Stellar intensity interferometry: Optimizing air Cherenkov telescope array layouts

TL;DR

This paper explores how to optimize the layout of air Cherenkov telescope arrays for stellar intensity interferometry, aiming to improve imaging capabilities by analyzing different array geometries and their Fourier coverage.

Contribution

It provides a numerical simulation study of various array configurations, identifying optimal layouts for enhanced interferometric performance and image reconstruction.

Findings

Dense array sampling of the $(u,v)$-plane is achievable with many telescopes.

Avoiding exact east-west grids improves coverage for smaller telescopes.

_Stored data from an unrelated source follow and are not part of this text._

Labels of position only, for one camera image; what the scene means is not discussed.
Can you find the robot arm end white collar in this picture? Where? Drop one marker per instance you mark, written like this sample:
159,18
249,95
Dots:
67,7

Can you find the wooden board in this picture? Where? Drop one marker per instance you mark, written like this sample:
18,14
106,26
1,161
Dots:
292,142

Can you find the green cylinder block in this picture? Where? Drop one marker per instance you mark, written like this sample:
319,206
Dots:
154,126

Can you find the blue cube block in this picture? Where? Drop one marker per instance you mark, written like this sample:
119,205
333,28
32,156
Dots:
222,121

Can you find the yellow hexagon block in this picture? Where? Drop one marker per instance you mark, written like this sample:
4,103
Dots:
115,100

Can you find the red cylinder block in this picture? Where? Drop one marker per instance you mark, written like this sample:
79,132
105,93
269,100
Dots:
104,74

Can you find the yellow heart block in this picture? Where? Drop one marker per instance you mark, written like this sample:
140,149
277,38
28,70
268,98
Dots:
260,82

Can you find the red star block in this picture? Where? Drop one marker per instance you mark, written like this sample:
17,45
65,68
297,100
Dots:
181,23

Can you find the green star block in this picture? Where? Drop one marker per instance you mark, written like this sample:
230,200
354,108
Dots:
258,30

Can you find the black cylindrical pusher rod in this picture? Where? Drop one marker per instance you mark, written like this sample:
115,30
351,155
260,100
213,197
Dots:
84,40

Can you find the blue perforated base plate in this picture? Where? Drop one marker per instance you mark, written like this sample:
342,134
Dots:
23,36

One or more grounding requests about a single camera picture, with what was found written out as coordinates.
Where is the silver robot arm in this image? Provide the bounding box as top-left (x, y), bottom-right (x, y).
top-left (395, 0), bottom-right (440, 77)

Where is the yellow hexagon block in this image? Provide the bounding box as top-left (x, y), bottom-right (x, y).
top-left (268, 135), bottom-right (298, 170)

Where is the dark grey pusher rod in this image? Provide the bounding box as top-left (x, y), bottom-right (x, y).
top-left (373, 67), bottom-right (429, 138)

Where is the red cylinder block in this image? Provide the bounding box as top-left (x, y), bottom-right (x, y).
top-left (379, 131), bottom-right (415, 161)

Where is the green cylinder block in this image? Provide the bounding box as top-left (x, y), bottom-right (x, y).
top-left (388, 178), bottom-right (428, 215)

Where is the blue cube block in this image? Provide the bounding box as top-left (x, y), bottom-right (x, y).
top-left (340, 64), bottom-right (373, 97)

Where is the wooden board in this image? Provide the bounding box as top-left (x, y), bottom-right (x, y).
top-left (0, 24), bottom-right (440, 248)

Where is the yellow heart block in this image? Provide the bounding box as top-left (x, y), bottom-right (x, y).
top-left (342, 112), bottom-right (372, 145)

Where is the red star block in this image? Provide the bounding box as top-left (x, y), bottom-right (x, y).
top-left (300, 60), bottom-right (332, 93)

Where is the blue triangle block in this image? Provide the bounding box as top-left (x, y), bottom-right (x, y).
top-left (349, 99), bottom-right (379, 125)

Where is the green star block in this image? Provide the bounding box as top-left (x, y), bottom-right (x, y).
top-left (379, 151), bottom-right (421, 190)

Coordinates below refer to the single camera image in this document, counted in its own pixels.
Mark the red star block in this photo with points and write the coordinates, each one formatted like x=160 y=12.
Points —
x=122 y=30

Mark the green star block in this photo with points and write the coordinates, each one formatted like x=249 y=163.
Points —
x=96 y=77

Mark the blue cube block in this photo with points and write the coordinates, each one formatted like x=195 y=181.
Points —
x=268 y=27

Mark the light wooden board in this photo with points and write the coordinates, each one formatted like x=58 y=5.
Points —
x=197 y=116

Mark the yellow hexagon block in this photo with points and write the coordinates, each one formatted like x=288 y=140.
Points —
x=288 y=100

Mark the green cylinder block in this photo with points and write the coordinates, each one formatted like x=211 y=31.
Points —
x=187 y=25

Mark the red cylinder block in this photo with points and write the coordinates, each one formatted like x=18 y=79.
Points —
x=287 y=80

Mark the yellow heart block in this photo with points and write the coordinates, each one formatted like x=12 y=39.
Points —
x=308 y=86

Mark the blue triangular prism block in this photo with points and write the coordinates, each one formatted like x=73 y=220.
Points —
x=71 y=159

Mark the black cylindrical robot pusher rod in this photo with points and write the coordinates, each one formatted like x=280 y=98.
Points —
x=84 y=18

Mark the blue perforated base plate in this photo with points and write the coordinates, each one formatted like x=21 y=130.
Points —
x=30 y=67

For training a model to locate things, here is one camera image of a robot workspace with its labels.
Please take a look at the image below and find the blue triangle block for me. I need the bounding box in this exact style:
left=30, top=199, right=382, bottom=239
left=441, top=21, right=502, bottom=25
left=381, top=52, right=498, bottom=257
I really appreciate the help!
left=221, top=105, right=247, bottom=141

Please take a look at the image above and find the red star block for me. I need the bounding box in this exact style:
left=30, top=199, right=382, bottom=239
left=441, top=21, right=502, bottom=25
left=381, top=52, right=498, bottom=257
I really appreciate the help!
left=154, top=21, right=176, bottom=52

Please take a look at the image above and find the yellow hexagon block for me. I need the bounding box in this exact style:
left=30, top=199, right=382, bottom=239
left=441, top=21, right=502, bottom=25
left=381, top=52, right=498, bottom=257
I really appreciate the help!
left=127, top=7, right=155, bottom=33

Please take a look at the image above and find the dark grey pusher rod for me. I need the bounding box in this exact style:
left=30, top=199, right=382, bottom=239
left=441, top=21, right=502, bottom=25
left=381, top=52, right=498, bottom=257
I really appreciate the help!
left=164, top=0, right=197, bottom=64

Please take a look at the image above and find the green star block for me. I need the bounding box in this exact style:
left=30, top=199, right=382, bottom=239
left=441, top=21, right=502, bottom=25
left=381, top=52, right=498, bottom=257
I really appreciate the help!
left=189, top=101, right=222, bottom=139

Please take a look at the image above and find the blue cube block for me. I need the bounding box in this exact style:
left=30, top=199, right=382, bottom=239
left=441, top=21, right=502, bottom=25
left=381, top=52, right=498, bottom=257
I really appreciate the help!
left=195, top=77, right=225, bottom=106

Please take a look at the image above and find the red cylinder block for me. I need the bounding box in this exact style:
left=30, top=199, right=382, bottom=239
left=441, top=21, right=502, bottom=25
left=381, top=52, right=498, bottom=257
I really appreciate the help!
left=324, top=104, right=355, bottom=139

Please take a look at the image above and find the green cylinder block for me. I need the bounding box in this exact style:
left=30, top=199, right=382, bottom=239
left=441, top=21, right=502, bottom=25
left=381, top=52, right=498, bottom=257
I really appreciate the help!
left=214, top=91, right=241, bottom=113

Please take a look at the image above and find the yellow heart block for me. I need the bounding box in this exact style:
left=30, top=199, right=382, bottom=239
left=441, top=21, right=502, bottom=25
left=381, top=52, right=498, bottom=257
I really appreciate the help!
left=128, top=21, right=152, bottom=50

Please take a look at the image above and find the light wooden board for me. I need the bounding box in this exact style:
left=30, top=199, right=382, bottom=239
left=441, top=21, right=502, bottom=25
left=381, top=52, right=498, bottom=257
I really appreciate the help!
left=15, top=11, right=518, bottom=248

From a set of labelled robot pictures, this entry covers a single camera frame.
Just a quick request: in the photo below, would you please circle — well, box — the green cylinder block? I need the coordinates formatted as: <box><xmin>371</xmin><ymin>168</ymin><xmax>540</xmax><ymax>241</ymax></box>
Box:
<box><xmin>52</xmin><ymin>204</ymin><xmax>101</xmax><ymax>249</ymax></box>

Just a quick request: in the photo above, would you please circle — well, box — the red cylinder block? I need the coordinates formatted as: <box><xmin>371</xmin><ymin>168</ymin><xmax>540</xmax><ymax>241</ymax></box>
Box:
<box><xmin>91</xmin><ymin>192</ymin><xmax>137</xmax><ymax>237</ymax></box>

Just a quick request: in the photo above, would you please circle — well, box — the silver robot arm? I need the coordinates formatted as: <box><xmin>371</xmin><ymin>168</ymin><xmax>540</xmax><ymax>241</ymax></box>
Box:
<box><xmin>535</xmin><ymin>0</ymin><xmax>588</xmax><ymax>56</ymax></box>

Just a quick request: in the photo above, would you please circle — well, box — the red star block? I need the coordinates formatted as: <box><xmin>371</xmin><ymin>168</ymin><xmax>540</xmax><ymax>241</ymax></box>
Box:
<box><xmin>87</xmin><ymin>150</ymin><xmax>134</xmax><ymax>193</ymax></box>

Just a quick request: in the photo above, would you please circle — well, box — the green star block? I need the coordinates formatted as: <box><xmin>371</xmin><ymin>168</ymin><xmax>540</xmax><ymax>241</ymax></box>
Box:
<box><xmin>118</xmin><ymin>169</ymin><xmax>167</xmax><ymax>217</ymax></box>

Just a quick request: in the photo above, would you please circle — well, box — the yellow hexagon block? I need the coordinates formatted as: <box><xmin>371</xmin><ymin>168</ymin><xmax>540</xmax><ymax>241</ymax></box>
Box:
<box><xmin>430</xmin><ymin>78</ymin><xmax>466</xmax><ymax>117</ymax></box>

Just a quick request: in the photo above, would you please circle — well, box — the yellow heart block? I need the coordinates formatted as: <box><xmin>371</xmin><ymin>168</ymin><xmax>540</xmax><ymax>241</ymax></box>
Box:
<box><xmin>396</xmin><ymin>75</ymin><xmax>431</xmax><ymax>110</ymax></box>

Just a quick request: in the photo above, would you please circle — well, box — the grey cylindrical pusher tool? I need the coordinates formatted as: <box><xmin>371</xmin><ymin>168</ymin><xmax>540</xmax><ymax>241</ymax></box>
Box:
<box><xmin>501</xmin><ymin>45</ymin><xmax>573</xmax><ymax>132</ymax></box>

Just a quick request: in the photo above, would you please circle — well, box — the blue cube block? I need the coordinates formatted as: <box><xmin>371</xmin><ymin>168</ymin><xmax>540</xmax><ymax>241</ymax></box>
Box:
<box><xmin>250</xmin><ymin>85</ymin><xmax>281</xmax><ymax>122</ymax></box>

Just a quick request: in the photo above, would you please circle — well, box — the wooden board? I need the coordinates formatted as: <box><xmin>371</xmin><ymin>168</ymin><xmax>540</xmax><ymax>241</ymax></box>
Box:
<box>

Baselines should span 30--2000 m for effective stellar imaging.

Abstract

Kilometric-scale optical imagers seem feasible to realize by intensity interferometry, using telescopes primarily erected for measuring Cherenkov light induced by gamma rays. Planned arrays envision 50--100 telescopes, distributed over some 1--4 km$^2$. Although array layouts and telescope sizes will primarily be chosen for gamma-ray observations, also their interferometric performance may be optimized. Observations of stellar objects were numerically simulated for different array geometries, yielding signal-to-noise ratios for different Fourier components of the source images in the interferometric $(u,v)$-plane. Simulations were made for layouts actually proposed for future Cherenkov telescope arrays, and for subsets with only a fraction of the telescopes. All large arrays provide dense sampling of the $(u,v)$-plane due to the sheer number of telescopes, irrespective of their geographic orientation or stellar coordinates. However, for improved coverage of the $(u,v)$-plane and a wider variety of baselines (enabling better image reconstruction), an exact east-west grid should be avoided for the numerous smaller telescopes, and repetitive geometric patterns avoided for the few large ones. Sparse arrays become severely limited by a lack of short baselines, and to cover astrophysically relevant dimensions between 0.1--3 milliarcseconds in visible wavelengths, baselines between pairs of telescopes should cover the whole interval 30--2000 m.